Court of Appeals of Ohio, First District, Hamilton

December 22, 2017

STATE OF OHIO, Plaintiff-Appellee,
v.
DAVID RODGERS, Defendant-Appellant.

         Criminal Appeal From: Hamilton County Municipal Court, Trial No. 15CRB-6908

          Paula Boggs Muething, City Solicitor, Natalia Harris, City Prosecutor, and Christopher Liu, Assistant City Prosecutor, for Plaintiff-Appellee,

          Arenstein & Gallagher, William Gallagher and Elizabeth Conkin, for Defendant-Appellant.

          OPINION

          ZAYAS, JUDGE.

         {¶1} David Rodgers appeals his conviction in the Hamilton County Municipal Court for theft in violation of R.C. 2913.02(A)(1). Because the state failed to prove that Rodgers acted with purpose to deprive the owners of the property, we reverse the conviction and discharge Rodgers from further prosecution.

         Facts

         {¶2} Rodgers was charged with theft in violation of R.C. 2913.02(A)(1) for withdrawing $1, 360 from the bank account of Maxine Jeffries after her death.

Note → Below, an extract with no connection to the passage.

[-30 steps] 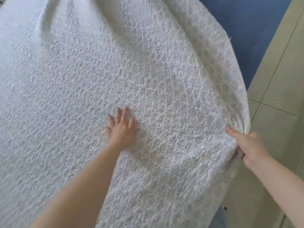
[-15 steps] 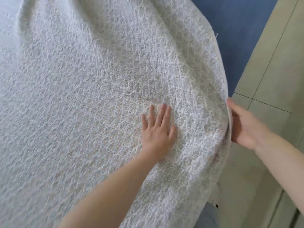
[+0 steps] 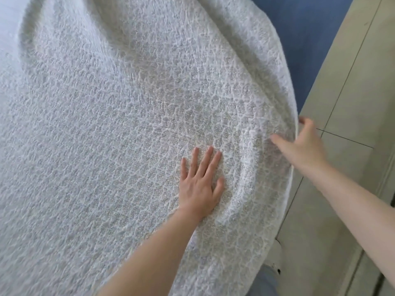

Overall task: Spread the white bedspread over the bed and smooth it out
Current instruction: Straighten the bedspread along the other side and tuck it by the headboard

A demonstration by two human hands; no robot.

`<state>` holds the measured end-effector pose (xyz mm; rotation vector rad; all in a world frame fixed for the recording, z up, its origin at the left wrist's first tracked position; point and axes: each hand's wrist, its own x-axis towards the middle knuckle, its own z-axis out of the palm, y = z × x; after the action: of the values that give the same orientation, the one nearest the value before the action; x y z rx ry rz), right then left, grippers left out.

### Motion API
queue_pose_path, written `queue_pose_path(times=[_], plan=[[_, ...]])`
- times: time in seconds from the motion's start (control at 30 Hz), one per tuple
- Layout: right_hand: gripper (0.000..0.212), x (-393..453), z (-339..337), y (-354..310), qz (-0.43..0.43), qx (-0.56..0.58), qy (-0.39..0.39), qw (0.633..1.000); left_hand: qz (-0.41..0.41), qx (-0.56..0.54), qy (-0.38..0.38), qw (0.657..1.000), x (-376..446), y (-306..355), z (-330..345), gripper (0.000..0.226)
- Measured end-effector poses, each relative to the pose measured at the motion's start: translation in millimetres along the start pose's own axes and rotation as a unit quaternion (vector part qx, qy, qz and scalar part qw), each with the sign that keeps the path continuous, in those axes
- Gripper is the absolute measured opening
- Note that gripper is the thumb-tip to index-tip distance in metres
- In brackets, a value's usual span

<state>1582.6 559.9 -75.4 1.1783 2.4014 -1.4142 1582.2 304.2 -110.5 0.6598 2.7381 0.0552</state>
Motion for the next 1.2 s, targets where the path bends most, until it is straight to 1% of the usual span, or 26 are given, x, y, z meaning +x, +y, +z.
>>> queue_pose_path(times=[0.03, 0.07, 0.1, 0.13, 0.17, 0.2, 0.27, 0.3, 0.37, 0.43, 0.5, 0.6, 0.63, 0.67, 0.73, 0.83, 0.87, 0.9, 0.93, 0.97, 1.0, 1.03, 1.07, 1.1, 1.13, 1.2], plan=[[0.052, 2.2, 1.5, -8.6, -0.029, -0.033, -0.009, 0.999, 0.000, 0.000, 0.001, 1.000, 0.0, 0.6, 0.3, 0.062], [0.041, 4.3, 2.4, -14.1, -0.049, -0.040, -0.015, 0.998, 0.001, 0.000, 0.004, 1.000, -0.6, 0.3, 0.8, 0.063], [0.034, 6.6, -0.7, -16.9, -0.061, -0.011, -0.022, 0.998, 0.002, 0.000, 0.007, 1.000, -0.6, 0.5, 1.2, 0.063], [0.039, 8.3, -9.7, -16.7, -0.067, 0.023, -0.026, 0.997, 0.002, -0.001, 0.010, 1.000, -0.8, 0.0, 1.1, 0.064], [0.046, 12.6, -23.0, -9.7, -0.066, 0.051, -0.012, 0.996, 0.005, -0.002, 0.012, 1.000, 0.4, 0.0, 0.9, 0.064], [0.050, 15.6, -37.1, -0.8, -0.054, 0.066, 0.017, 0.996, 0.007, -0.005, 0.015, 1.000, 0.7, 0.1, 1.1, 0.065], [0.051, 21.9, -55.8, 25.8, -0.013, 0.052, 0.077, 0.996, 0.005, -0.009, 0.023, 1.000, 0.4, -0.2, 1.6, 0.065], [0.050, 26.3, -56.9, 39.6, 0.012, 0.044, 0.087, 0.995, 0.007, -0.012, 0.025, 1.000, -0.3, -0.3, 2.0, 0.066], [0.047, 38.7, -45.5, 50.5, 0.069, 0.062, 0.077, 0.993, 0.013, -0.014, 0.033, 0.999, -0.7, -0.3, 3.1, 0.067], [0.037, 46.7, -27.7, 50.3, 0.136, 0.180, 0.028, 0.974, 0.010, -0.011, 0.038, 0.999, 1.0, -0.2, 3.9, 0.067], [0.025, 31.9, -13.5, 49.1, 0.178, 0.293, -0.041, 0.939, 0.012, -0.006, 0.041, 0.999, 1.5, 0.4, 5.7, 0.067], [0.036, -29.6, 0.8, 55.2, 0.219, 0.357, -0.187, 0.889, 0.012, -0.002, 0.046, 0.999, 0.8, -0.3, 5.7, 0.067], [0.038, -47.9, -0.1, 61.6, 0.229, 0.379, -0.221, 0.869, 0.013, -0.005, 0.044, 0.999, 1.3, 0.7, 5.2, 0.067], [0.039, -59.6, -1.5, 70.3, 0.237, 0.390, -0.230, 0.860, 0.014, -0.006, 0.043, 0.999, 1.6, 1.6, 4.5, 0.067], [0.046, -62.3, -1.6, 85.4, 0.243, 0.372, -0.214, 0.870, 0.012, -0.003, 0.037, 0.999, 0.7, 1.9, 4.0, 0.067], [0.079, -45.7, 4.1, 88.5, 0.230, 0.302, -0.207, 0.902, 0.015, 0.001, 0.030, 0.999, 0.5, 1.3, 3.4, 0.067], [0.079, -37.9, 6.5, 87.5, 0.221, 0.276, -0.204, 0.913, 0.014, 0.003, 0.028, 1.000, 0.6, 1.7, 3.5, 0.067], [0.065, -30.2, 6.9, 83.4, 0.219, 0.267, -0.203, 0.916, 0.012, 0.004, 0.028, 1.000, 0.8, 1.9, 3.8, 0.067], [0.041, -23.4, 2.8, 74.1, 0.227, 0.277, -0.198, 0.912, 0.011, 0.005, 0.027, 1.000, 1.3, 1.9, 3.6, 0.067], [0.021, -16.8, -5.1, 64.8, 0.242, 0.307, -0.196, 0.900, 0.010, 0.004, 0.025, 1.000, 1.1, 2.4, 3.6, 0.068], [0.015, -7.0, -13.6, 57.0, 0.259, 0.342, -0.185, 0.884, 0.010, 0.004, 0.024, 1.000, 0.9, 2.6, 3.9, 0.068], [0.014, 4.1, -23.1, 48.4, 0.258, 0.382, -0.173, 0.870, 0.008, 0.005, 0.023, 1.000, 1.3, 2.1, 3.9, 0.069], [0.017, 14.0, -32.5, 35.2, 0.233, 0.418, -0.172, 0.861, 0.008, 0.006, 0.020, 1.000, 1.0, 1.7, 4.1, 0.069], [0.022, 25.9, -39.5, 19.8, 0.191, 0.437, -0.181, 0.860, 0.008, 0.005, 0.016, 1.000, 0.8, 1.4, 3.9, 0.069], [0.031, 37.8, -41.4, 5.1, 0.155, 0.434, -0.190, 0.867, 0.009, 0.004, 0.015, 1.000, 0.6, 1.4, 3.9, 0.069], [0.048, 60.5, -34.9, -26.3, 0.124, 0.374, -0.172, 0.903, 0.010, 0.002, 0.016, 1.000, 1.2, 1.2, 3.6, 0.069]])
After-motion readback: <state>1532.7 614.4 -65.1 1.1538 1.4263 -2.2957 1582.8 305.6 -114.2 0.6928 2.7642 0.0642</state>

         {¶3} At the bench trial, the state presented evidence from Ryan Goodman, the branch manager at the Hyde Park Key Bank, who testified that Rodgers and Jeffries had come into the bank together to give Rodgers the authority to manage Jeffries's savings account. Goodman had them sign the required documents, and Rodgers was added to the account as a power of attorney. However, Goodman testified that the account was not converted to a joint account, and Rodgers's authority ended upon Jeffries's death.

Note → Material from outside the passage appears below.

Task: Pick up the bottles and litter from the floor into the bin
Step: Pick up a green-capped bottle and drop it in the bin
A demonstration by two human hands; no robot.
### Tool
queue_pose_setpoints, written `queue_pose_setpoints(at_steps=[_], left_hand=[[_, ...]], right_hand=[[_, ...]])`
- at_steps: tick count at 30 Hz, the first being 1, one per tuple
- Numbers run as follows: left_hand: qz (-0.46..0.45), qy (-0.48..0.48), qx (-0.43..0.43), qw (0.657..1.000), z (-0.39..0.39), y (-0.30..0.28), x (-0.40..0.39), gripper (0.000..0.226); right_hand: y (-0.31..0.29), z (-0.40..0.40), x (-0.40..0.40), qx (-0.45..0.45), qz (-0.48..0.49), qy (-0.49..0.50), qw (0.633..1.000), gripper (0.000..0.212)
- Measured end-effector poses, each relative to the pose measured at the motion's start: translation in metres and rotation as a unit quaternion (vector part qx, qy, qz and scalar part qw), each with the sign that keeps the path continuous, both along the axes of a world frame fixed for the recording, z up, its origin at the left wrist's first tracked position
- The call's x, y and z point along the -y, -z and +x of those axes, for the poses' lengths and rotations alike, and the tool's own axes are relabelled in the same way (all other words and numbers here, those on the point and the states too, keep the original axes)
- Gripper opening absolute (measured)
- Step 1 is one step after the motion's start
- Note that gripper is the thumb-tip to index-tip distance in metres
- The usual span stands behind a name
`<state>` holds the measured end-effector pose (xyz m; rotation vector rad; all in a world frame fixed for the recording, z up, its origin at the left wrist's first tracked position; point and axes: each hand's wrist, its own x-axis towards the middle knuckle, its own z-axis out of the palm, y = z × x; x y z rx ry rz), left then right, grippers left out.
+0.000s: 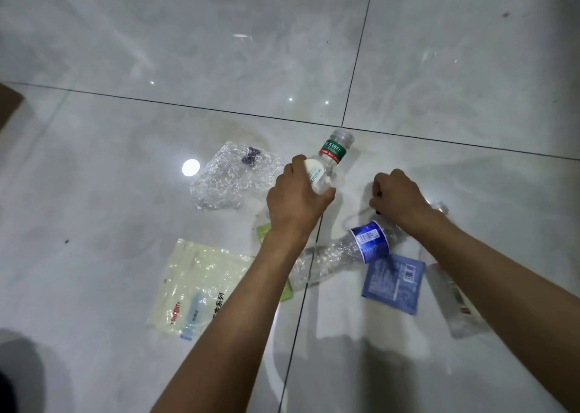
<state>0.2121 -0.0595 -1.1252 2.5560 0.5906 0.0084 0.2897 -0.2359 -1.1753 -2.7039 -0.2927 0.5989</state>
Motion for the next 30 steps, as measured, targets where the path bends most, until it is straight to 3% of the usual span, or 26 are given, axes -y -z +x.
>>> queue_pose_setpoints(at_steps=[5, 8, 11, 19, 30], left_hand=[[-0.015, -0.01, -0.003, 1.0, 0.001, -0.002, -0.006, 0.065], [-0.024, -0.018, -0.001, 1.0, -0.001, -0.024, -0.008, 0.068], [-0.03, -0.027, -0.017, 0.999, -0.01, -0.064, -0.008, 0.071], [-0.047, -0.06, -0.051, 0.996, -0.048, -0.237, -0.028, 0.075], [-0.018, -0.129, -0.065, 0.989, -0.108, -0.488, -0.111, 0.068]], right_hand=[[-0.015, 0.005, -0.005, -0.011, 0.065, 0.063, 0.996, 0.029], [-0.053, 0.001, -0.008, -0.01, 0.115, 0.118, 0.986, 0.028], [-0.1, -0.014, -0.012, -0.005, 0.105, 0.112, 0.988, 0.029], [-0.273, -0.058, -0.038, 0.028, -0.063, -0.072, 0.995, 0.022], [-0.526, -0.091, -0.14, -0.006, -0.03, -0.154, 0.988, 0.024]])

         {¶4} The state presented evidence that Jeffries had died without a will, and that her two daughters, Stacy and Marsha, were the sole heirs to the Key Bank account. Each daughter testified that she had not given Rodgers permission to withdraw any funds.

         {¶5} Rodgers testified that he and Jeffries had recently become engaged and had been in a committed relationship for the past 14 years. During that time, they lived together and shared the living expenses. After she was diagnosed with cancer, he took care of her and made sure she had her medicines, took her to treatment, and ensured she followed all of the doctor's instructions.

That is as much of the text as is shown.